Using this definition on our asset we see for example:
  • Looking at the Downside risk index of 18 in the last 5 years of iShares Global Comm Services ETF, we see it is relatively greater, thus worse in comparison to the benchmark SPY (9.33 )
  • Compared with SPY (10 ) in the period of the last 3 years, the Downside risk index of 22 is larger, thus worse.

MaxDD:

'Maximum drawdown measures the loss in any losing period during a fund’s investment record. It is defined as the percent retrenchment from a fund’s peak value to the fund’s valley value. The drawdown is in effect from the time the fund’s retrenchment begins until a new fund high is reached. The maximum drawdown encompasses both the period from the fund’s peak to the fund’s valley (length), and the time from the fund’s valley to a new fund high (recovery). It measures the largest percentage drawdown that has occurred in any fund’s data record.'

Applying this definition to our asset in some examples:
  • Looking at the maximum reduction from previous high of -43.9 days in the last 5 years of iShares Global Comm Services ETF, we see it is relatively lower, thus worse in comparison to the benchmark SPY (-33.7 days)
  • During the last 3 years, the maximum drop from peak to valley is -43.9 days, which is lower, thus worse than the value of -24.5 days from the benchmark.

MaxDuration:

'The Drawdown Duration is the length of any peak to peak period, or the time between new equity highs.

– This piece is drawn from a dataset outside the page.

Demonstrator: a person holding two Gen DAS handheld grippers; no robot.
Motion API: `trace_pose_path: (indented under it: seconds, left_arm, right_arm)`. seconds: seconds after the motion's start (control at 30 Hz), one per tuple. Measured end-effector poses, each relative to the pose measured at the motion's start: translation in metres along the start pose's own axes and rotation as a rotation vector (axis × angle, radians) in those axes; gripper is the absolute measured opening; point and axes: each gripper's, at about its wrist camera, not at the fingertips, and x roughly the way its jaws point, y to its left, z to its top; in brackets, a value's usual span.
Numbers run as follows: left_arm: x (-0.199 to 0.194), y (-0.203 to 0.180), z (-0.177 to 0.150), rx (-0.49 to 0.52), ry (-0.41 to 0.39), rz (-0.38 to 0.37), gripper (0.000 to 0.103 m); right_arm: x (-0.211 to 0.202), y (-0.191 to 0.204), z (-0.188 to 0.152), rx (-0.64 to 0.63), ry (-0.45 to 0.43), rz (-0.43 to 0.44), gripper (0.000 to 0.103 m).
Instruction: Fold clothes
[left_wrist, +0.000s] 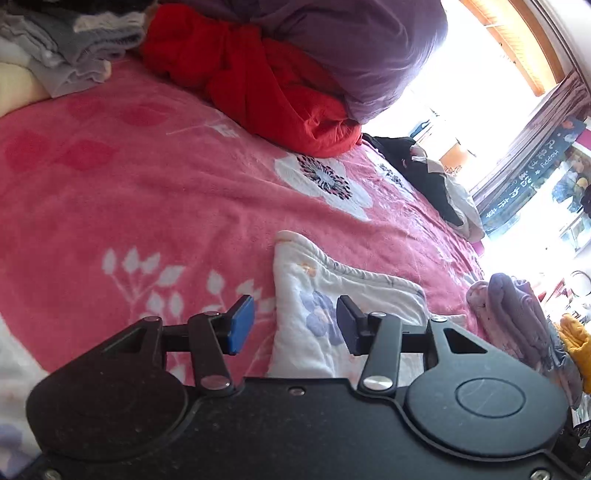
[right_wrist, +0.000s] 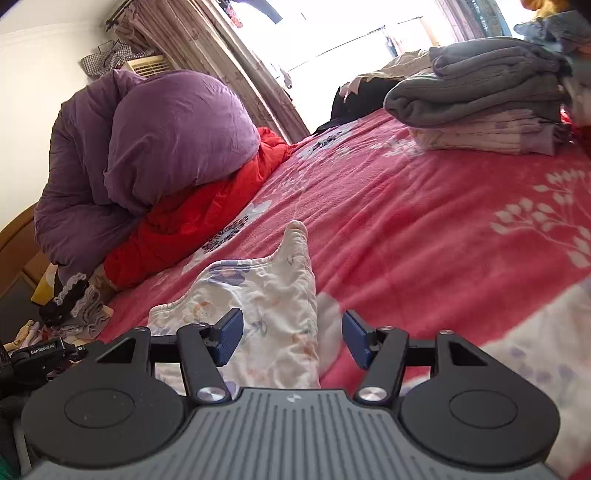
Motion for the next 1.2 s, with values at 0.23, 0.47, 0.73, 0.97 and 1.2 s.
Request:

The Max Drawdown Duration is the worst (the maximum/longest) amount of time an investment has seen between peaks (equity highs). Many assume Max DD Duration is the length of time between new highs during which the Max DD (magnitude) occurred. But that isn’t always the case. The Max DD duration is the longest time between peaks, period. So it could be the time when the program also had its biggest peak to valley loss (and usually is, because the program needs a long time to recover from the largest loss), but it doesn’t have to be'

Using this definition on our asset we see for example:
  • Looking at the maximum time in days below previous high water mark of 662 days in the last 5 years of iShares Global Comm Services ETF, we see it is relatively higher, thus worse in comparison to the benchmark SPY (488 days)
  • Compared with SPY (488 days) in the period of the last 3 years, the maximum days under water of 662 days is higher, thus worse.

AveDuration:

'The Drawdown Duration is the length of any peak to peak period, or the time between new equity highs. The Avg Drawdown Duration is the average amount of time an investment has seen between peaks (equity highs), or in other terms the average of time under water of all drawdowns. So in contrast to the Maximum duration it does not measure only one drawdown event but calculates the average of all.'

Which means for our asset as example:
  • Compared with the benchmark SPY (122 days) in the period of the last 5 years, the average days under water of 198 days of iShares Global Comm Services ETF is higher, thus worse.
  • During the last 3 years, the average time in days below previous high water mark is 298 days, which is greater, thus worse than the value of 178 days from the benchmark.

Performance (YTD)

Historical returns have been extended using synthetic data.

Allocations ()

Allocations

Returns (%)

  • Note that yearly returns do not equal the sum of monthly returns due to compounding.
  • Performance results of iShares Global Comm Services ETF are hypothetical, do not account for slippage, fees or taxes, and are based on backtesting, which has many inherent limitations, some of which are described in our Terms of Use.